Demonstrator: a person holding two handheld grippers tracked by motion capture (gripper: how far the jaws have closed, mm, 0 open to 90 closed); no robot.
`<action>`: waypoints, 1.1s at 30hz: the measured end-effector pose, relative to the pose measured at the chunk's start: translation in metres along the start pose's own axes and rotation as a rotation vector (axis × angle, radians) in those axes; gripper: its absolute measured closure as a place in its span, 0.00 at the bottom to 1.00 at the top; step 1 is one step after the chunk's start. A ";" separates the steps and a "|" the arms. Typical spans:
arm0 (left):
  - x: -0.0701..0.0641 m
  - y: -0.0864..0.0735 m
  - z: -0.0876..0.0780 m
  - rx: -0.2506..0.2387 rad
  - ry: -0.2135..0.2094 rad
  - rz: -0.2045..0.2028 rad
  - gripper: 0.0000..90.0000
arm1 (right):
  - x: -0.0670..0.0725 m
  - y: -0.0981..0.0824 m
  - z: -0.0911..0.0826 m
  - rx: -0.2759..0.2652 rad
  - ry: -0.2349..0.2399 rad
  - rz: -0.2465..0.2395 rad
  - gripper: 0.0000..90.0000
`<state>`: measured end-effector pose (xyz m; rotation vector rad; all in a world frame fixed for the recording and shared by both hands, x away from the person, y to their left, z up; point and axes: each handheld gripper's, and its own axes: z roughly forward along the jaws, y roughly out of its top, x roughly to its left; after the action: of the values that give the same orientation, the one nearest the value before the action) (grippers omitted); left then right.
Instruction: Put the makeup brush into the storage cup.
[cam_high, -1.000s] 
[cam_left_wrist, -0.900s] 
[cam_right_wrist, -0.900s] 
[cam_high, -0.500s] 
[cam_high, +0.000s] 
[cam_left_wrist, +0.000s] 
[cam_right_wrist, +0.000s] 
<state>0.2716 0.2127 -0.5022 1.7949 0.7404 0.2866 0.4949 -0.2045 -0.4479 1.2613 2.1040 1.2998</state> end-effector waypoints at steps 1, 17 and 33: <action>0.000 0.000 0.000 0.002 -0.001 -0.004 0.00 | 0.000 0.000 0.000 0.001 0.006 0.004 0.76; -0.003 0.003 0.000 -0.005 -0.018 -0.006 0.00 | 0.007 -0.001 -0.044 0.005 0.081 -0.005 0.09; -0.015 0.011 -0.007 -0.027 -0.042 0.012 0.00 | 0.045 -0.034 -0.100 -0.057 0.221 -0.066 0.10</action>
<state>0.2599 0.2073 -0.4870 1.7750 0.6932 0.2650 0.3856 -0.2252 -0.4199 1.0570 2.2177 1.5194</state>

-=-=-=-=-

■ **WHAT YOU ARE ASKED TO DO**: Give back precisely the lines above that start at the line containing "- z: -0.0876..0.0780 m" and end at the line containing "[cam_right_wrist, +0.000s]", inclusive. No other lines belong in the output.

■ **COMPLETED TASK**:
  - z: -0.0876..0.0780 m
  - rx: -0.2506..0.2387 rad
  - ry: -0.2135..0.2094 rad
  - rz: -0.2045..0.2028 rad
  - gripper: 0.0000..90.0000
arm1 (right):
  - x: -0.0670..0.0725 m
  - y: -0.0981..0.0824 m
  - z: -0.0911..0.0826 m
  - rx: -0.2759..0.2652 rad
  - ry: -0.2349..0.2399 rad
  - rz: -0.2465..0.2395 rad
  - gripper: 0.0000..90.0000
`<state>`: measured end-effector pose (xyz m; rotation vector rad; all in a world frame fixed for the recording and shared by both hands, x away from the person, y to their left, z up; point and axes: each handheld gripper's, and its own axes: z roughly forward along the jaws, y roughly out of its top, x roughly to its left; after the action: of the values that give the same orientation, the one nearest the value before the action) (grippers omitted); left then right.
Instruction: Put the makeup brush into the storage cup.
[cam_high, -1.000s] 
[cam_left_wrist, -0.900s] 
[cam_right_wrist, -0.900s] 
[cam_high, -0.500s] 
[cam_high, +0.000s] 
[cam_left_wrist, +0.000s] 
[cam_right_wrist, +0.000s] 

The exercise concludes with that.